Grid strategy Volatility Avg. com Table 2: Returns generated by both grids over 1, test runs. This setup then reaches its maximum profit. The Excel workbook provided below contains both grid setups. The spreadsheet enables testing against either real or simulated data.
You can´t predict volatility, so in essence it´s quit difficult to choose which grid to use…. This is just a way of keeping track of the average entry price for example if you are using a calculator and if you do not want to keep track of all of the entry prices. Say you have the following orders:. Sorry, just found your Facebook page on the right corner, my mistake for the above post.
Nevertheless, thank you once again. Your articles were explained so thoroughly, definitely could see your genuine intention to help all your readers. Thank you Steve, would appreciate if you have a Facebook page or email. Thanks mate. Steve, hello, Great articles! can you give me link or contact with me. Start here Strategies Technical Learning Downloads. Cart Login Join. Home Strategies.
WebThe Forex Factory calendar changes frequently to reflect the latest information.

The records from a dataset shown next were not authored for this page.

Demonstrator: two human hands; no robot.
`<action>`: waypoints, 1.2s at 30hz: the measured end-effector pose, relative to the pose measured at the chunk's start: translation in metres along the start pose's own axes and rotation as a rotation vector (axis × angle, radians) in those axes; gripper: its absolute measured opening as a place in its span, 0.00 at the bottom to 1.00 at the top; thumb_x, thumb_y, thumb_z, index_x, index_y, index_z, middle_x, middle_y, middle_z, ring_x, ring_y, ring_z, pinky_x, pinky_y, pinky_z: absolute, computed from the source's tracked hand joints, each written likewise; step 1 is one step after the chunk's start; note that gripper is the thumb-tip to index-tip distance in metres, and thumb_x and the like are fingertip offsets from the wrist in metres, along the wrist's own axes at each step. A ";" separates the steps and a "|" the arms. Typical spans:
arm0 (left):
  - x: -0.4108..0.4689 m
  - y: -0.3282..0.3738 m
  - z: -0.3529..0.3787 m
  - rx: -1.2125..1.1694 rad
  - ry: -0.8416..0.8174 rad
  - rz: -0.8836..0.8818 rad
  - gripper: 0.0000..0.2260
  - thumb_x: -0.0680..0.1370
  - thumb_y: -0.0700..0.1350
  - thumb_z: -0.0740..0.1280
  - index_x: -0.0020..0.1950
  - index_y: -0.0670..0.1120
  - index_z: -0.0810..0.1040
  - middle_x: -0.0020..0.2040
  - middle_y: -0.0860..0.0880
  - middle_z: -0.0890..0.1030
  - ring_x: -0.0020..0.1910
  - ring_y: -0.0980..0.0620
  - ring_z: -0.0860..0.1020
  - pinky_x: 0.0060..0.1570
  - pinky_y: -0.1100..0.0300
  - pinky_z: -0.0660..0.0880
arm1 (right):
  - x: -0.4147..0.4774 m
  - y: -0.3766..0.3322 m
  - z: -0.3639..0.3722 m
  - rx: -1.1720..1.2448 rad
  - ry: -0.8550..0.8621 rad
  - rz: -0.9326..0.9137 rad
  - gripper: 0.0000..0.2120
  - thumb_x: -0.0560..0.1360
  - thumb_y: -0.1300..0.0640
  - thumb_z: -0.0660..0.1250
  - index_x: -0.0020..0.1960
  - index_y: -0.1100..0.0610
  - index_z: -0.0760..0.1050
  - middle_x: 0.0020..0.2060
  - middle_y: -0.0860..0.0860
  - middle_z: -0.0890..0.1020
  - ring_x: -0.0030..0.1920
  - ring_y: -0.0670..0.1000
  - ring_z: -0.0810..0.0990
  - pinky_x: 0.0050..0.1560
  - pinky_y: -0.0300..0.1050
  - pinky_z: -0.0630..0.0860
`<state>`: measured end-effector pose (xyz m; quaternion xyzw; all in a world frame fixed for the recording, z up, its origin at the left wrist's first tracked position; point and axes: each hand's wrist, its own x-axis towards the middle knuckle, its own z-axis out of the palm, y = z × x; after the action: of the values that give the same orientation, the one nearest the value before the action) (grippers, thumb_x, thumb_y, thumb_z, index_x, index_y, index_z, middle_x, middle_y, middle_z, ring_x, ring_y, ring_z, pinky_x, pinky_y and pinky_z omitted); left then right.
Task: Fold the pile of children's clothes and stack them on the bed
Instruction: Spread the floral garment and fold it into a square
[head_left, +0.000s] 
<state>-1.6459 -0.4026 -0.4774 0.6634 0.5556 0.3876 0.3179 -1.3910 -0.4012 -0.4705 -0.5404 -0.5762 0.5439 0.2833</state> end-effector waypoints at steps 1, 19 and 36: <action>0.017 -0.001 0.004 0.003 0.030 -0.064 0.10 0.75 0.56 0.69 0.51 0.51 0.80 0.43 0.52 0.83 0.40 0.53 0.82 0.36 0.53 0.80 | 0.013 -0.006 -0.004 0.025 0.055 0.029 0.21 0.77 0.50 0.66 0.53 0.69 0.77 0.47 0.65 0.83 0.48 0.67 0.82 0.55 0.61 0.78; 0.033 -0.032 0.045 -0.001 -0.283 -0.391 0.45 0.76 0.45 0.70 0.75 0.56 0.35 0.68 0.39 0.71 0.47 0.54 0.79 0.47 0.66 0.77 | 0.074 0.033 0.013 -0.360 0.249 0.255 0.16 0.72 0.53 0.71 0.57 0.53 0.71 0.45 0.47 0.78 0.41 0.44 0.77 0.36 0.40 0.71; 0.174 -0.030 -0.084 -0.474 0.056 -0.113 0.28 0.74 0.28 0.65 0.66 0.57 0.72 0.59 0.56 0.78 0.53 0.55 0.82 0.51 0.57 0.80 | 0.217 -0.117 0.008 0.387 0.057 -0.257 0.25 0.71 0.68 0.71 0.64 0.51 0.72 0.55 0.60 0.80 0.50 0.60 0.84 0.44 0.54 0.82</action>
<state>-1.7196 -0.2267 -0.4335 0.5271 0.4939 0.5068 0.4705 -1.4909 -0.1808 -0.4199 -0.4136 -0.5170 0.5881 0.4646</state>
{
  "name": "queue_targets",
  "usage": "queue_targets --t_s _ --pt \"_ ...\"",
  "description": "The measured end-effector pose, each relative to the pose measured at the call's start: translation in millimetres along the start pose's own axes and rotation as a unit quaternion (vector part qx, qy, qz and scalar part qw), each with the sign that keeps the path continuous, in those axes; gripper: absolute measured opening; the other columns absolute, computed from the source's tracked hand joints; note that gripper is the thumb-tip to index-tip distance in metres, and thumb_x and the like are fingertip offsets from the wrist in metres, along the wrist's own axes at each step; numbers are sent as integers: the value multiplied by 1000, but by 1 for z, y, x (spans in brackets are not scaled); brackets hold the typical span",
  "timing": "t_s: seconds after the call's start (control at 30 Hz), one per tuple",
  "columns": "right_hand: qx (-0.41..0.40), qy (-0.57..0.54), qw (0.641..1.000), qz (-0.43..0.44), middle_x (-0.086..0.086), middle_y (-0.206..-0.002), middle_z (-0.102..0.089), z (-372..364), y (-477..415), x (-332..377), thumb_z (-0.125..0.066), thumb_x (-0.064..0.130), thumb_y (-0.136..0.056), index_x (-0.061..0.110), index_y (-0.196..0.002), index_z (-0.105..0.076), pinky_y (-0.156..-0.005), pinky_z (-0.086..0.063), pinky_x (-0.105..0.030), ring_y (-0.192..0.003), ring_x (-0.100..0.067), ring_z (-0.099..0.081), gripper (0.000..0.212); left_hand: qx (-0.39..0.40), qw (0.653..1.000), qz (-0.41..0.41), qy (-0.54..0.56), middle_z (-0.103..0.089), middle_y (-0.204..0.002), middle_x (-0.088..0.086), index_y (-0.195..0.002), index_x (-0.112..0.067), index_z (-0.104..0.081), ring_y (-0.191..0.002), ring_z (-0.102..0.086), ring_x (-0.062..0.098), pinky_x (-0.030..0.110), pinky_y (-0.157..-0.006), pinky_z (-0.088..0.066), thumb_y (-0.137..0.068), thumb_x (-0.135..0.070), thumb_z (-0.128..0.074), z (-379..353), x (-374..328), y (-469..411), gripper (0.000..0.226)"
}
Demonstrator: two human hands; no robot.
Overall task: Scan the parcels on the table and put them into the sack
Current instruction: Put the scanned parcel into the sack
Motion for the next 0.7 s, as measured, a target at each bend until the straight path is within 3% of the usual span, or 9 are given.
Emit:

For the most up to date calendar, please visit blogger.com Forex WebForex market trading news topics covering fundamental analysis, money management, currency pairs, trading psychology, and many more WebOur economic calendar showcases relevant events to help you trade these markets too. You can also dig deeper into global financial trends and events with our latest news and Web31/10/ · News Trading With a Variable Spread. With a variable spread broker, the problem with news trading is that when markets get volatile, the spread can increase WebMT2 will allow you to set up up economic news and events filters to avoid trading on dangerous market hours, allowing your account to stay safe at all times! The importance Web2/9/ · TTC Forex University - blogger.com is the exact process I use when I trade Forex during high-impact news events. Enjoy!FR ... read more
It measures the overall health of an economy and the higher the GDP growth rate, the stronger the currency would be. Where L is the number of grid levels on both sides, and S is the gap in pips between each level. Figure 5: Long term performance chart of single up : normal volatility vs. Major turns on the chart often happen because of an unexpected news event or because expectations of news events are not met. Basic Rules for Trading the Harmonic Butterfly The butterfly is a harmonic chart pattern which you can use to trade possible trend reversals.
In addition, our article with 5 tips on how to trade Forex news can help you to get morу profit. These cookies will be stored in your browser only with your consent, trading forex news events. While there is not an equivalent data release in every economy, you should definitely keep an eye on the U. Please wait while we are fetching your invoice details. For example, if you see Housing Startsthat counts the number of new housing units being built, going down, it can signal a slowdown in trading forex news events economy and traders will interpret it as bearish news for the U. But, in trading, math is always present and even if you are not aware of how.